All in all, I think Japan has not acted as an independent country following its defeat in the war in 1945. More than 47,000 U.S. armed forces remain in Japan to this day. Besides South Korea, Japan is the only Eastern or Southwest Asian country to host U.S. military bases.

It is true that the Japanese SDF branches have essentially become armed forces. Successive LDP governments have beefed up the SDF without revising the Constitution at all. Furthermore, Japan’s Supreme Court has not made any judgment over this important matter.

Japan should be independent from the U.S. Its military alliance with the U.S. is blatantly against our Constituion. We need to make a timetable for all U.S. forces to withdraw from Japan first. Then we have to decide whether we will continue to keep our war-renouncing Article 9 in the Constitution -- or do we have our own army with the capability of possessing nuclear weapons?

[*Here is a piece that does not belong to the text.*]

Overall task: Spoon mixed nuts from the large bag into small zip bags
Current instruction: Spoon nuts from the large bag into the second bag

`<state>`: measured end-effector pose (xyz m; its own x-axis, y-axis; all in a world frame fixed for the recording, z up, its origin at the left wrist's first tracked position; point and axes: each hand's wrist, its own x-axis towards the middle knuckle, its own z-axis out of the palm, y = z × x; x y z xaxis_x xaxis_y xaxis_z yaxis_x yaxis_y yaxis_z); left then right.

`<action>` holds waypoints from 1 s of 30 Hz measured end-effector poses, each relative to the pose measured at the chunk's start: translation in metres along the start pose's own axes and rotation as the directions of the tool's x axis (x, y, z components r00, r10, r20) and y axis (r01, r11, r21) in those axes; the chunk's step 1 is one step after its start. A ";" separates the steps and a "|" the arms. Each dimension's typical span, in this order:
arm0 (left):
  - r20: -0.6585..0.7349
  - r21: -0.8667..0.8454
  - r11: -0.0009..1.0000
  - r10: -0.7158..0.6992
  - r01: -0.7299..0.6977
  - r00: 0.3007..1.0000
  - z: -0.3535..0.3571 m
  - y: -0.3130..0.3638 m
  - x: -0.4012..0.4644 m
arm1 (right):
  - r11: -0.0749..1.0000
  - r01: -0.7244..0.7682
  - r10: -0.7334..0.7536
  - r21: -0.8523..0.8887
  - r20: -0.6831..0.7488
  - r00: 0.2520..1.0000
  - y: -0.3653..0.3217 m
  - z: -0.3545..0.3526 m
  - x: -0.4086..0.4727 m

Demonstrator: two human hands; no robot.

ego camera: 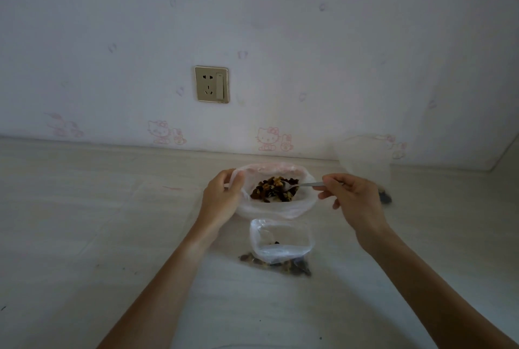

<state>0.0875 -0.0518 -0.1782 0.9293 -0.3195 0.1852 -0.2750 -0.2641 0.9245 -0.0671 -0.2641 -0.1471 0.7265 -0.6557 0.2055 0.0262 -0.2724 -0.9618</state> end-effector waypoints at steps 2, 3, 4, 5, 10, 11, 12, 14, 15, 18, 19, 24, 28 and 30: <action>0.021 -0.036 0.999 -0.021 0.022 1.000 -0.009 0.000 -0.002 | 1.000 0.016 -0.016 0.011 0.014 1.000 -0.009 -0.005 -0.003; 0.016 -0.019 1.000 -0.016 0.016 1.000 -0.012 -0.001 -0.004 | 1.000 0.027 -0.027 0.012 0.024 0.999 -0.013 -0.008 -0.005; 0.002 0.008 1.000 0.000 0.000 1.000 -0.015 -0.001 -0.007 | 0.999 0.039 -0.040 0.013 0.038 0.998 -0.016 -0.012 -0.007; -0.022 0.042 0.999 0.031 -0.030 0.999 -0.018 -0.001 -0.012 | 0.999 0.050 -0.051 0.020 0.056 0.997 -0.019 -0.016 -0.010; -0.132 0.181 0.967 0.203 -0.178 0.970 -0.028 0.007 -0.048 | 0.997 0.031 -0.041 0.074 0.142 0.989 -0.020 -0.036 -0.030; -0.079 0.201 0.966 0.181 -0.162 0.980 -0.029 0.008 -0.055 | 0.997 0.023 -0.034 0.069 0.156 0.987 -0.017 -0.040 -0.034; -0.009 0.228 0.963 0.146 -0.140 0.989 -0.028 0.010 -0.061 | 0.998 0.017 -0.027 0.055 0.169 0.985 -0.015 -0.043 -0.039; 0.115 0.282 0.952 0.091 -0.120 0.989 -0.026 0.012 -0.072 | 1.000 0.013 -0.014 0.008 0.193 0.981 -0.010 -0.048 -0.049; 0.154 0.298 0.947 0.075 -0.118 0.985 -0.024 0.012 -0.075 | 1.000 0.017 -0.013 -0.018 0.203 0.979 -0.008 -0.050 -0.053; 0.191 0.312 0.943 0.055 -0.114 0.980 -0.019 0.014 -0.082 | 0.987 0.085 -0.053 -0.137 0.217 0.975 -0.007 -0.053 -0.064; 0.188 0.310 0.943 0.060 -0.118 0.980 -0.018 0.015 -0.083 | 0.970 0.140 -0.094 -0.200 0.223 0.970 -0.009 -0.054 -0.067; 0.182 0.258 0.957 0.089 -0.135 0.979 -0.021 0.024 -0.084 | 0.611 0.634 -0.483 -0.474 0.411 0.773 -0.033 -0.062 -0.084; 0.205 0.184 0.979 0.053 -0.092 0.977 -0.027 0.029 -0.085 | 0.187 0.870 -0.619 -0.457 0.632 0.466 -0.049 -0.061 -0.093; 0.221 0.136 0.989 0.028 -0.059 0.975 -0.030 0.029 -0.086 | 0.080 0.880 -0.620 -0.469 0.667 0.412 -0.050 -0.059 -0.095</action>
<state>0.0068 -0.0045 -0.1569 0.8435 -0.5204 0.1327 -0.3606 -0.3657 0.8581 -0.1783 -0.2293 -0.1077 0.7414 0.3684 0.5610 0.3193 -0.9288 0.1880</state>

In my opinion, Japan should be a leader of the neutral and non-allied countries. Many conservative politicians use the word "seiyaku" (restrictions) when the Constitution limits the activities of the SDF. Yet the Japanese Constitution is not only unique but very practical and ideal in this new century.

I am very much concerned these days by the Japanese government, and about how most Japanese people tend to ignore Article 9 of our precious Constitution. About 80 percent or more of the Japanese people still reportedly support the government led by Koizumi, while 60 percent reportedly support the new SDF bill. But this shows how people do not know what is happening around them and how that decision will influence their lives in the future. Japan’s NHK-TV reports emanating from Washington D.C. these days are more pro-U.S. than CNN itself. The Japanese "lapdog press" is now clearly an extension of the Koizumi government in Japan.

In closing, the Japanese people must adopt the "rule of law" principle in politics. Due process in politics is absolutely necessary. Journalists are responsible in this process by monitoring what politicians are doing on behalf of the general public.

I strongly believe that the most important role of journalists is keep people fully informed so as to stop war, not to agitate people.